• [Work to complete]: Set every record down verbatim and omit the pictures.

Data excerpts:
○ ○ ○ ○ ○ ○ ○

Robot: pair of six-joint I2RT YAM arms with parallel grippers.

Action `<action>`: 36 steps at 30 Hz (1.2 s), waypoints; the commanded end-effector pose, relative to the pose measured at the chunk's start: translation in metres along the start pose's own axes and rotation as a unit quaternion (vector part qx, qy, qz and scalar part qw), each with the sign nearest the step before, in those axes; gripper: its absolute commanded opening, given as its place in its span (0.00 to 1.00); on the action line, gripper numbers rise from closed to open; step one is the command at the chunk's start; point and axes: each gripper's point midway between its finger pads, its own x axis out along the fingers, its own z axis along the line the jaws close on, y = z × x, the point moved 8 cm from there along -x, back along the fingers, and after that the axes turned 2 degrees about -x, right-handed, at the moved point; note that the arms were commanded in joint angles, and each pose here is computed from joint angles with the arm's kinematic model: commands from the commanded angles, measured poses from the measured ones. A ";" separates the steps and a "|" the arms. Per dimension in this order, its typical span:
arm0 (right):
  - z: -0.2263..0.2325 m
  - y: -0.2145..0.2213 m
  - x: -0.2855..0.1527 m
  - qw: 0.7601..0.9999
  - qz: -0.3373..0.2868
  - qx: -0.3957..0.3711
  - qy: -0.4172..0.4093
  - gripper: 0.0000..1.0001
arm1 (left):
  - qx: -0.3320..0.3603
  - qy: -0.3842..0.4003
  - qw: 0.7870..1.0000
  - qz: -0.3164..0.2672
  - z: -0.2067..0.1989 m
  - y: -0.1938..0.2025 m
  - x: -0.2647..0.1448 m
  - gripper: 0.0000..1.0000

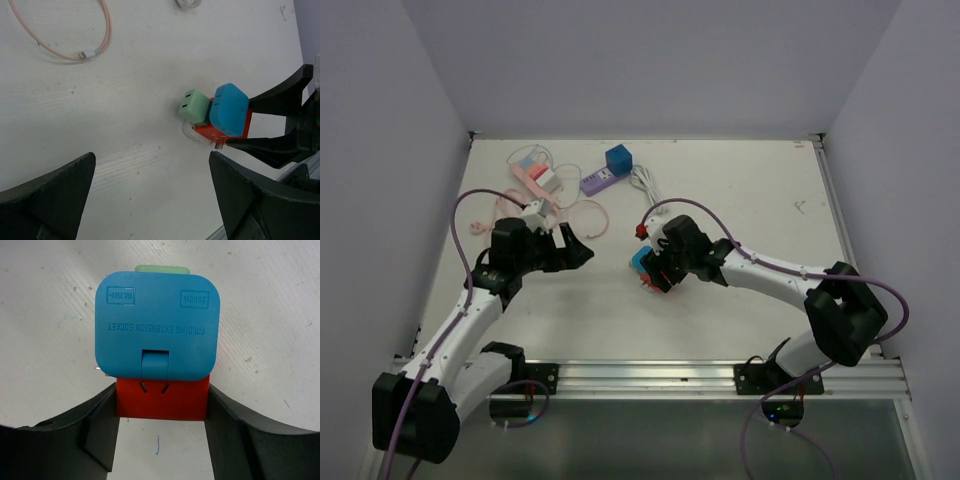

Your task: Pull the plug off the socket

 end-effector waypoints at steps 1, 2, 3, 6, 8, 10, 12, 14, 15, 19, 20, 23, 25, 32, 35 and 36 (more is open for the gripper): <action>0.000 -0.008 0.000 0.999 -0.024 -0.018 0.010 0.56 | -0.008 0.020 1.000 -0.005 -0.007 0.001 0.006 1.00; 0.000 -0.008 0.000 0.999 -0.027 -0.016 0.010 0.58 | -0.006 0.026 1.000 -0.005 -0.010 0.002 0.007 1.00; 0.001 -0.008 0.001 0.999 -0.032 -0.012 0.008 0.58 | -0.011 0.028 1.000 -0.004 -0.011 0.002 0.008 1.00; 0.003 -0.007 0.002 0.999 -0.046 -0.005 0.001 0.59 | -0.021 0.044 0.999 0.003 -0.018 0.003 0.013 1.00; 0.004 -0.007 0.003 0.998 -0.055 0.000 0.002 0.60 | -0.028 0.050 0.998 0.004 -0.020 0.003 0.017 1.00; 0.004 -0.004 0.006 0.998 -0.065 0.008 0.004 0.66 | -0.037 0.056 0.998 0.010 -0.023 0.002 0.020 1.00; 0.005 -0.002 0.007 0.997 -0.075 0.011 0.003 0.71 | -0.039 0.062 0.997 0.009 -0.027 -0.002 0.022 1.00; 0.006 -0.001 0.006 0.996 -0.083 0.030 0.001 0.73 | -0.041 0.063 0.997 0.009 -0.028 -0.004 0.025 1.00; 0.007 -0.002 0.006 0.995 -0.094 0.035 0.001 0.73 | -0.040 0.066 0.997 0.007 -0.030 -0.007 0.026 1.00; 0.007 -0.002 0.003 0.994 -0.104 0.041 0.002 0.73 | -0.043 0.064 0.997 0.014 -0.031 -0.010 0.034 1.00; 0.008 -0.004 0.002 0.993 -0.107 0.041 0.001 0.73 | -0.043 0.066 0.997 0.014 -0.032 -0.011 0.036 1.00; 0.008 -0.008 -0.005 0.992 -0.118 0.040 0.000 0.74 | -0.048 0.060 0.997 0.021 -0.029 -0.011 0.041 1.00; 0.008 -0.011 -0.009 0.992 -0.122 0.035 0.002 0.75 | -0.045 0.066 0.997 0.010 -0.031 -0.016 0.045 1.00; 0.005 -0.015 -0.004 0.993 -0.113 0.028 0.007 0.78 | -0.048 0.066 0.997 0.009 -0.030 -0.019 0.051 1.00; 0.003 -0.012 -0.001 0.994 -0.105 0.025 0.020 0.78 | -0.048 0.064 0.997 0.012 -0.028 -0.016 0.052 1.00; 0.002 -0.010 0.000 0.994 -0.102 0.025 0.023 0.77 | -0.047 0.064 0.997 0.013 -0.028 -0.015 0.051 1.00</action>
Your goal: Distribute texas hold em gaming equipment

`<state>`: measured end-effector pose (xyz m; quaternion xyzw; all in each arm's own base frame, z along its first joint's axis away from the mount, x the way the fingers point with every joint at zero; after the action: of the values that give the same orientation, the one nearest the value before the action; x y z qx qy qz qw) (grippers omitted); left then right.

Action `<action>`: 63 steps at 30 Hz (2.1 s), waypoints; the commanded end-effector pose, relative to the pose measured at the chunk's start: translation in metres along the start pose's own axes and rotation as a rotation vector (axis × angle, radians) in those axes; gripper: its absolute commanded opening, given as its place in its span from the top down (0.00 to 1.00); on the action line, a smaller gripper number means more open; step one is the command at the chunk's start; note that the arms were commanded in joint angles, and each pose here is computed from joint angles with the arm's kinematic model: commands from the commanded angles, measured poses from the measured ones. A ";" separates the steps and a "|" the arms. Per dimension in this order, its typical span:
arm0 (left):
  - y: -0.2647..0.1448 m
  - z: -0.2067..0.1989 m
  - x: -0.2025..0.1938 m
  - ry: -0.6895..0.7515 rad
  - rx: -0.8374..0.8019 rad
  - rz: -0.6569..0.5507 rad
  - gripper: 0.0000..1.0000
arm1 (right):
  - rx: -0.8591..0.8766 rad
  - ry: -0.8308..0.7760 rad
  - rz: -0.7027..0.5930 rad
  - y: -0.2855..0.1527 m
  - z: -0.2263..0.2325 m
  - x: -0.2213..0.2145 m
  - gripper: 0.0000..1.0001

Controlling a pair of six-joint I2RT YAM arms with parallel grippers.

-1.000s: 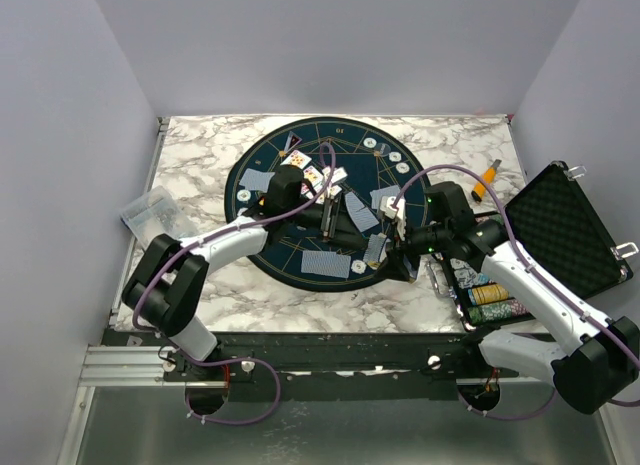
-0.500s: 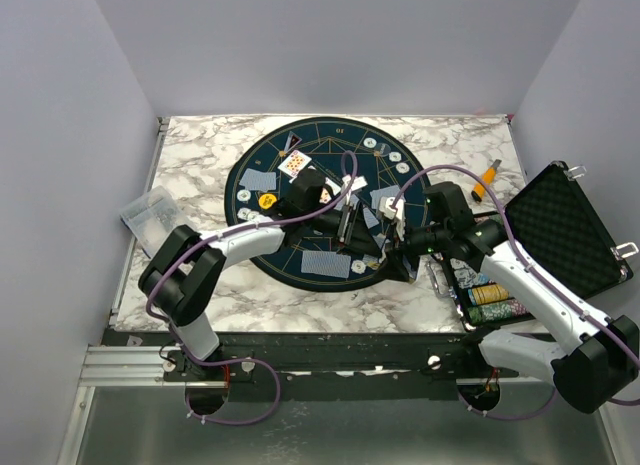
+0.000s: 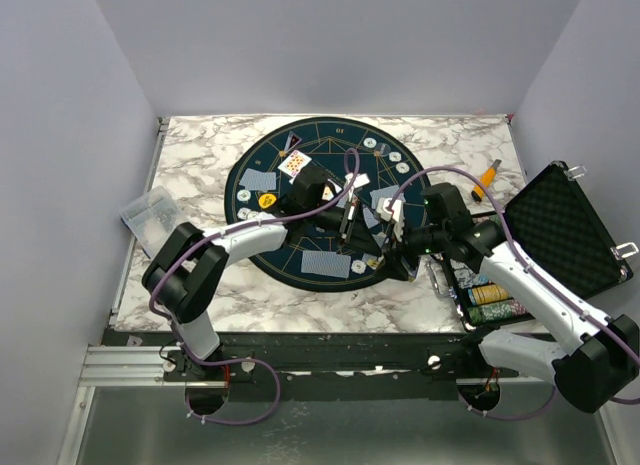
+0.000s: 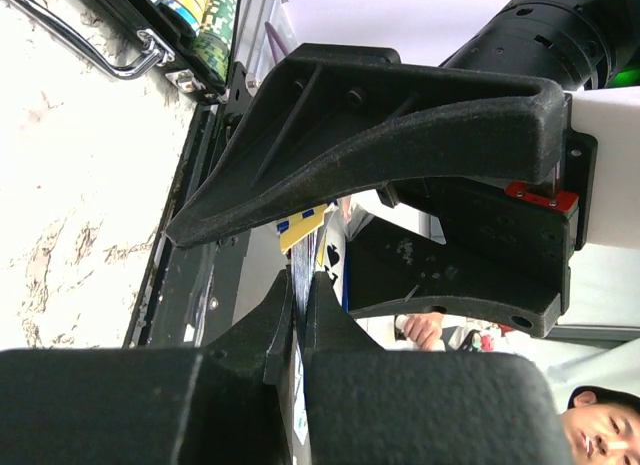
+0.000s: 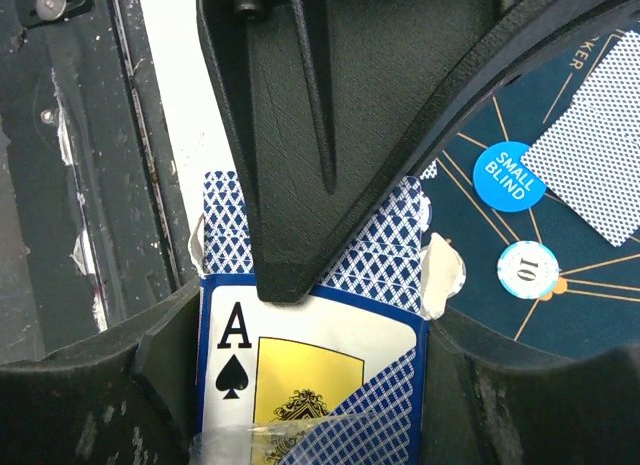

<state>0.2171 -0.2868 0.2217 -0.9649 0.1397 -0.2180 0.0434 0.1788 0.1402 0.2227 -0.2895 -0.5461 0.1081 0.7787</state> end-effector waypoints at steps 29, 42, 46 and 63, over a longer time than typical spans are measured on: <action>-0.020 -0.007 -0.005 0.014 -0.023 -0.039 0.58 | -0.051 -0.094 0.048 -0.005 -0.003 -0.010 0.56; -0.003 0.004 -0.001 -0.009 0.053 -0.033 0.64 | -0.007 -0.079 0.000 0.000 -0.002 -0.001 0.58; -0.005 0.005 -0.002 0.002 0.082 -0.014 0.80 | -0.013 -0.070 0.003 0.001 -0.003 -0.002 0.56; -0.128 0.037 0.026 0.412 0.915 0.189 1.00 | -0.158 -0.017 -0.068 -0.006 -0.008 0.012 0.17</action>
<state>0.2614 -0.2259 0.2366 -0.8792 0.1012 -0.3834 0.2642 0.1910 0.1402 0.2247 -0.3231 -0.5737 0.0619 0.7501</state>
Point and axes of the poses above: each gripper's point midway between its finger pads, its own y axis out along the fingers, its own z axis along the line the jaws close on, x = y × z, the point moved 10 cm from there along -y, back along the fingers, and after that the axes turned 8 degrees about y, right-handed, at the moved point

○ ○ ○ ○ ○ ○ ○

• [Output for this exercise]:
Robot: pair of six-joint I2RT YAM arms with parallel grippers.

Action `<action>`: 36 steps at 30 Hz (1.2 s), waypoints; the commanded end-effector pose, relative to the pose measured at the chunk's start: translation in metres along the start pose's own axes and rotation as a unit quaternion (vector part qx, qy, qz and scalar part qw), each with the sign nearest the step before, in those axes; gripper: its absolute commanded opening, given as its place in its span (0.00 to 1.00); on the action line, gripper numbers rise from closed to open; step one is the command at the chunk's start; point and axes: each gripper's point midway between its finger pads, its own x axis out along the fingers, its own z axis along the line the jaws close on, y = z × x, the point moved 8 cm from there along -x, back along the fingers, and after that the axes turned 2 degrees about -x, right-handed, at the moved point; note that the arms were commanded in joint angles, and each pose here is computed from joint angles with the arm's kinematic model: commands from the commanded angles, measured poses from the measured ones. A ";" separates the steps and a "|" the arms. Per dimension in this order, its typical span:
arm0 (right):
  - z: -0.2263..0.2325 m
  - y: -0.2145..0.2213 m
  - x: -0.2855..0.1527 m
  - qw: 0.7601..0.9999
  - qz: -0.3373..0.2868
  - qx: -0.3957..0.3711
  - qy: -0.4172..0.4093
  - gripper: 0.0000..1.0001
arm1 (left):
  - qx: -0.3320..0.3603
  - qy: -0.3842..0.4003
  - qw: 0.7870..1.0000
  - qz: -0.3164..0.2672
  - z: -0.2067..0.1989 m
  - y: -0.1938..0.2025 m
  - x: -0.2647..0.1448 m
  - gripper: 0.0000..1.0000


Your task: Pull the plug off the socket

 end-effector waypoints at steps 1, 2, 3, 6, 8, 10, 12, 14, 15, 19, 20, 23, 25, 32, 35 and 36 (more is open for the gripper): <action>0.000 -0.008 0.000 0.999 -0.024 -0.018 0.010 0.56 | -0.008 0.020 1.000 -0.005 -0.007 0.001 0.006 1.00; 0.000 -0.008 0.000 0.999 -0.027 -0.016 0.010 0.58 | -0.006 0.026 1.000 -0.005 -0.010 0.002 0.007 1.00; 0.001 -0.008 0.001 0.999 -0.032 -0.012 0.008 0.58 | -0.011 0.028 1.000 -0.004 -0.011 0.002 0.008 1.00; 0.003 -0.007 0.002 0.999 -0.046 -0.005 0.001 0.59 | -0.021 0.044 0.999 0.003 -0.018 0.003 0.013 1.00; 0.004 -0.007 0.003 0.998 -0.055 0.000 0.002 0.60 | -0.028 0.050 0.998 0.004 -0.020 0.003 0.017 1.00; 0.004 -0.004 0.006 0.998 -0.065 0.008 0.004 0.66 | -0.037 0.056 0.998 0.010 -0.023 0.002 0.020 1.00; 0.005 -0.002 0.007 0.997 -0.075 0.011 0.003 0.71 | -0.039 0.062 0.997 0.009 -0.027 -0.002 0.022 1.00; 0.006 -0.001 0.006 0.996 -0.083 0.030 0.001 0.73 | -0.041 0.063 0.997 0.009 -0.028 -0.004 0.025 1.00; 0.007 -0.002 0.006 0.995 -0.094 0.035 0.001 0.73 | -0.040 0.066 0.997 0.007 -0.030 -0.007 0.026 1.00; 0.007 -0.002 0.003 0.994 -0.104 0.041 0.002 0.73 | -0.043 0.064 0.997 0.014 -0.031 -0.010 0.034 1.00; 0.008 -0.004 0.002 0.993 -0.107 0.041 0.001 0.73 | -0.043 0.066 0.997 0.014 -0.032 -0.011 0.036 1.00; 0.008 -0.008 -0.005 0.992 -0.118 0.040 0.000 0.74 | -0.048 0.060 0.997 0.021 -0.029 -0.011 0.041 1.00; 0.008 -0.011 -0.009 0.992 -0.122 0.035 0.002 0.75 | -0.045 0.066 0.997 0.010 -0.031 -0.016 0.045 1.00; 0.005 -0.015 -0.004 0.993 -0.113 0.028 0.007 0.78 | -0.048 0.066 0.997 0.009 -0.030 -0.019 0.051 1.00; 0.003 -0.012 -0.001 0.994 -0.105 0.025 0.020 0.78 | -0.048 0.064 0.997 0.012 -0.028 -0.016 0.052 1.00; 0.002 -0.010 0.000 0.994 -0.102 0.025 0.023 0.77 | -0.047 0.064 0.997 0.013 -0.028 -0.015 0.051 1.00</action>
Your goal: Distribute texas hold em gaming equipment

`<state>`: measured end-effector pose (xyz m; quaternion xyzw; all in each arm's own base frame, z along its first joint's axis away from the mount, x the way the fingers point with every joint at zero; after the action: of the values that give the same orientation, the one nearest the value before the action; x y z qx qy qz qw) (grippers omitted); left then right.

Action `<action>`: 63 steps at 30 Hz (2.1 s), waypoints; the commanded end-effector pose, relative to the pose measured at the chunk's start: translation in metres along the start pose's own axes and rotation as a rotation vector (axis × angle, radians) in those axes; gripper: its absolute commanded opening, given as its place in its span from the top down (0.00 to 1.00); on the action line, a smaller gripper number means more open; step one is the command at the chunk's start; note that the arms were commanded in joint angles, and each pose here is computed from joint angles with the arm's kinematic model: commands from the commanded angles, measured poses from the measured ones. A ";" separates the steps and a "|" the arms. Per dimension in this order, its typical span:
arm0 (left):
  - y: -0.2647..0.1448 m
  - z: -0.2067..0.1989 m
  - x: -0.2025..0.1938 m
  - ry: -0.6895..0.7515 rad
  - rx: -0.8374..0.8019 rad
  - rz: -0.6569..0.5507 rad
  - gripper: 0.0000..1.0000
arm1 (right):
  - rx: -0.8591..0.8766 rad
  - ry: -0.8308..0.7760 rad
  - rz: -0.7027..0.5930 rad
  - y: -0.2855..0.1527 m
  - z: -0.2263..0.2325 m
  - x: -0.2213..0.2145 m
  - gripper: 0.0000..1.0001

Controlling a pair of six-joint I2RT YAM arms with parallel grippers.

-1.000s: 
-0.500s: 
+0.000s: 
+0.000s: 
+0.000s: 

<state>0.2171 -0.2868 0.2217 -0.9649 0.1397 -0.2180 0.0434 0.1788 0.1402 0.2227 -0.2895 -0.5461 0.1081 0.7787</state> end-effector waypoints at steps 29, 42, 46 and 63, over a longer time than typical spans are measured on: <action>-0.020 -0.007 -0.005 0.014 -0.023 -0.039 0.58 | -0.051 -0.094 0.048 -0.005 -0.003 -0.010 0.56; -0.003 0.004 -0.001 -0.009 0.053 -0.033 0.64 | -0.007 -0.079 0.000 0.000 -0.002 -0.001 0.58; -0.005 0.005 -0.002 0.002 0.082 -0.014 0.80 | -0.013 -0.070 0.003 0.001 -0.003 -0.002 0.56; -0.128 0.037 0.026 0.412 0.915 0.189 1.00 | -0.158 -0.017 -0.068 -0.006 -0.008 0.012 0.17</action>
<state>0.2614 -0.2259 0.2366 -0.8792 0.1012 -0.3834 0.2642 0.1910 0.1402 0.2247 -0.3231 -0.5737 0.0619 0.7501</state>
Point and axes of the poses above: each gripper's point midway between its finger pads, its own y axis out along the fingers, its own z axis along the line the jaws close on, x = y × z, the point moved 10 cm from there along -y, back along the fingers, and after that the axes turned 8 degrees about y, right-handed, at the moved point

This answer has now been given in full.